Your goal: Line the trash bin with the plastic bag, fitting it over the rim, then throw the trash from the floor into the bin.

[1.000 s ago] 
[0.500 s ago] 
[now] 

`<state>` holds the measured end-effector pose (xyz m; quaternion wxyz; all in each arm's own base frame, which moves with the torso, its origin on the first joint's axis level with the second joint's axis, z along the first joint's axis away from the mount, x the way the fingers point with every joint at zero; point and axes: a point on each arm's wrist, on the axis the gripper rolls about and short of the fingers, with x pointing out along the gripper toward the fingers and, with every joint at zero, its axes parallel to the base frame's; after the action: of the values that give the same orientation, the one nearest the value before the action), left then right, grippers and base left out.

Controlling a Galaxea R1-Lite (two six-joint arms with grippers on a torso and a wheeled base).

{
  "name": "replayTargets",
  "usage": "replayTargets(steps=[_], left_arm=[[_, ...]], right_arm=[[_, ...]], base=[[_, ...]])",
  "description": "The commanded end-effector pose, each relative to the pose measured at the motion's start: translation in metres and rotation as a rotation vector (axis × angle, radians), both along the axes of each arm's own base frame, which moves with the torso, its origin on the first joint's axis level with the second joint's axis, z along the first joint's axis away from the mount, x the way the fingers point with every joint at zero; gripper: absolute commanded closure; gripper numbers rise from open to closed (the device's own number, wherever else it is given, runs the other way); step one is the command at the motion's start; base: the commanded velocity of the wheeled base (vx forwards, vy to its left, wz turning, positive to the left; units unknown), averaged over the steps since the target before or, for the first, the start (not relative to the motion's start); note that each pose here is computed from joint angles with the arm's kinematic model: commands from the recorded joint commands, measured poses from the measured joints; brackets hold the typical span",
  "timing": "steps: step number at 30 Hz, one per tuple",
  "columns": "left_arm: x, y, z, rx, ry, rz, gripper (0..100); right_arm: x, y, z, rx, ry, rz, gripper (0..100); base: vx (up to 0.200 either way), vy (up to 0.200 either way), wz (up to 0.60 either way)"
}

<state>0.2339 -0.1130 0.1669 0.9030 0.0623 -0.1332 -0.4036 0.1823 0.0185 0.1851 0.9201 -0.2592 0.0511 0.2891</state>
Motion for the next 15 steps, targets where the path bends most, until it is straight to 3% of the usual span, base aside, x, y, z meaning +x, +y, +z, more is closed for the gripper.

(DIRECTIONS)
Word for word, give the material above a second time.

(SOLUTION TO THIS TASK)
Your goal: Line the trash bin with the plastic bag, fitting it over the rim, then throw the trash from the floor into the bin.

[1.000 s ago] 
[0.500 s ago] 
[now] 

`<state>` holds the measured end-effector pose (xyz m; quaternion wxyz; all in each arm's own base frame, which moves with the torso, its origin on the first joint's axis level with the second joint's axis, z along the first joint's axis away from the mount, x the way the fingers point with every joint at zero; point and axes: a point on each arm's wrist, on the axis the gripper rolls about and short of the fingers, with x pointing out along the gripper toward the fingers and, with every joint at zero, its axes parallel to the base frame's; after the action: of the values that give the same orientation, the one nearest the value before the action), left then right, grippers and base left out.

Controlling a Galaxea R1-Lite (two six-joint arms with grippers on a torso and a wheeled base).

{
  "name": "replayTargets",
  "usage": "replayTargets(steps=[_], left_arm=[[_, ...]], right_arm=[[_, ...]], base=[[_, ...]])",
  "description": "The commanded end-effector pose, each relative to the pose measured at the motion's start: translation in metres and rotation as a rotation vector (axis × angle, radians), both along the axes of each arm's own base frame, which moves with the torso, its origin on the first joint's axis level with the second joint's axis, z along the first joint's axis away from the mount, x the way the fingers point with every joint at zero; gripper: absolute commanded closure; gripper numbers rise from open to closed (the device's own number, wherever else it is given, runs the other way); step one is the command at the motion's start; base: the commanded velocity of the wheeled base (vx forwards, vy to its left, wz turning, positive to the left; units unknown), averaged over the steps since the target before or, for the first, the start (not relative to the motion's start); note that each pose here is computed from joint angles with the arm's kinematic model: commands from the recorded joint commands, measured poses from the measured joints; brackets hold the typical span",
  "timing": "steps: step number at 30 Hz, one per tuple",
  "columns": "left_arm: x, y, z, rx, ry, rz, gripper (0..100); right_arm: x, y, z, rx, ry, rz, gripper (0..100); base: vx (up to 0.200 either way), vy (up to 0.200 either way), wz (up to 0.60 either way)"
}

<state>0.2339 -0.1130 0.1669 0.9030 0.0623 -0.1332 -0.4036 0.1823 0.0185 0.1851 0.9201 -0.2592 0.0511 0.2891</state>
Motion for the next 15 steps, targets where the path bends most, until it is straight to 3% of the usual span, base aside, x, y, z meaning +x, +y, +z, more is closed for the gripper.

The exercise has been fully answered.